PROBLEM REQUIREMENTS:
Copy without pictures. Please restate each line of the listing exactly.

EXTRACTED INFORMATION:
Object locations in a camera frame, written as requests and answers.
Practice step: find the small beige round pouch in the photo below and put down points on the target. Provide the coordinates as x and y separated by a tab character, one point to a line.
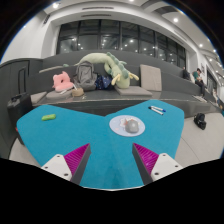
77	92

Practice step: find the white marker with black cap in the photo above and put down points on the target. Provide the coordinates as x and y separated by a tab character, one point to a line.
156	111

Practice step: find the black suitcase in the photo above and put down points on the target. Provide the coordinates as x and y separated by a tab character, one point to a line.
18	110

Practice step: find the navy star-print bag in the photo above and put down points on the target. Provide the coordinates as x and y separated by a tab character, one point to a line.
104	82

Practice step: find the grey backpack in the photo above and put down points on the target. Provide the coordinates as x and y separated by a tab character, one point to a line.
85	75

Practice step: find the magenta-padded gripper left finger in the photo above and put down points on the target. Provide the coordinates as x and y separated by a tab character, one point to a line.
77	159

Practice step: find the grey white orange computer mouse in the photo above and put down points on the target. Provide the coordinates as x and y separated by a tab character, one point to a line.
132	126

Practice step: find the green rectangular eraser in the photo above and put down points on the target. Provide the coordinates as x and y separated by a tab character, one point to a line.
48	117

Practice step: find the upright grey seat cushion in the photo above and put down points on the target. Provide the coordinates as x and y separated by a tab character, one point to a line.
150	77

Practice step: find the person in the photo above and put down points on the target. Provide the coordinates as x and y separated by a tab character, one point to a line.
186	73
199	81

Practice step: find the dark glass window wall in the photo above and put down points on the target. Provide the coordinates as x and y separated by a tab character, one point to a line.
113	38

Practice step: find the black bag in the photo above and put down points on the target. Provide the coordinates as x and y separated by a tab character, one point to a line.
200	121

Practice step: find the flat grey seat cushion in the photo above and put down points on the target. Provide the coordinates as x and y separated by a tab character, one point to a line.
133	91
58	95
37	97

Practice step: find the round light blue mouse pad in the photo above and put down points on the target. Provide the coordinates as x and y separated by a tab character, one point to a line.
116	126

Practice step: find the recessed ceiling lights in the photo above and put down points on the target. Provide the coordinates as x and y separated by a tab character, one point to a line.
175	20

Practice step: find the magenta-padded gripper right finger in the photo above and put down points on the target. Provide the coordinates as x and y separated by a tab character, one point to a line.
146	159

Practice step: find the grey stepped seating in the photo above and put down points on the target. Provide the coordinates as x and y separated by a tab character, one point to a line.
100	100

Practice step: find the green dragon plush toy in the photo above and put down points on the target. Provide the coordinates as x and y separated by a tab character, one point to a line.
116	70

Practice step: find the pink plush cushion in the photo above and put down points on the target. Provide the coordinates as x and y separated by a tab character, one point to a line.
62	82

SOLUTION FOR THIS TASK:
Object locations in a camera frame, written as requests and answers.
Practice step: find the small beige round pouch in the photo below and put down points on the target. Provide the coordinates as x and y separated by a tab character, one point to a line.
77	92

Practice step: find the white marker with black cap in the photo above and put down points on the target. Provide the coordinates as x and y separated by a tab character, one point to a line.
156	111

Practice step: find the black suitcase in the photo above and put down points on the target. Provide the coordinates as x and y separated by a tab character, one point to a line.
18	110

Practice step: find the navy star-print bag in the photo above and put down points on the target. Provide the coordinates as x and y separated by a tab character, one point to a line.
104	82

Practice step: find the grey backpack in the photo above and put down points on the target. Provide the coordinates as x and y separated by a tab character, one point to a line.
85	75

Practice step: find the magenta-padded gripper left finger in the photo above and put down points on the target. Provide the coordinates as x and y separated by a tab character, one point to a line.
77	159

Practice step: find the grey white orange computer mouse in the photo above and put down points on the target. Provide the coordinates as x and y separated by a tab character, one point to a line.
132	126

Practice step: find the green rectangular eraser in the photo above and put down points on the target. Provide the coordinates as x and y separated by a tab character, one point to a line.
48	117

Practice step: find the upright grey seat cushion in the photo above and put down points on the target. Provide the coordinates as x and y separated by a tab character, one point to a line.
150	77

Practice step: find the person in the photo above and put down points on the target. Provide the coordinates as x and y separated by a tab character, one point to a line.
186	73
199	81

Practice step: find the dark glass window wall in the photo above and put down points on the target. Provide the coordinates as x and y separated by a tab character, one point to a line.
113	38

Practice step: find the black bag in the photo above and put down points on the target. Provide the coordinates as x and y separated by a tab character, one point to a line.
200	121

Practice step: find the flat grey seat cushion in the photo above and put down points on the target. Provide the coordinates as x and y separated by a tab character, one point to a line.
133	91
58	95
37	97

Practice step: find the round light blue mouse pad in the photo above and put down points on the target. Provide the coordinates as x and y separated by a tab character, one point to a line.
116	126

Practice step: find the recessed ceiling lights in the photo above and put down points on the target. Provide the coordinates as x and y separated by a tab character, one point to a line.
175	20

Practice step: find the magenta-padded gripper right finger in the photo above and put down points on the target. Provide the coordinates as x and y separated by a tab character, one point to a line.
146	159

Practice step: find the grey stepped seating in the photo above and put down points on the target. Provide the coordinates as x and y separated by a tab character, one point to a line.
100	100

Practice step: find the green dragon plush toy in the photo above and put down points on the target. Provide the coordinates as x and y separated by a tab character, one point to a line.
116	70

Practice step: find the pink plush cushion in the photo above and put down points on the target. Provide the coordinates as x and y separated by a tab character, one point to a line.
62	82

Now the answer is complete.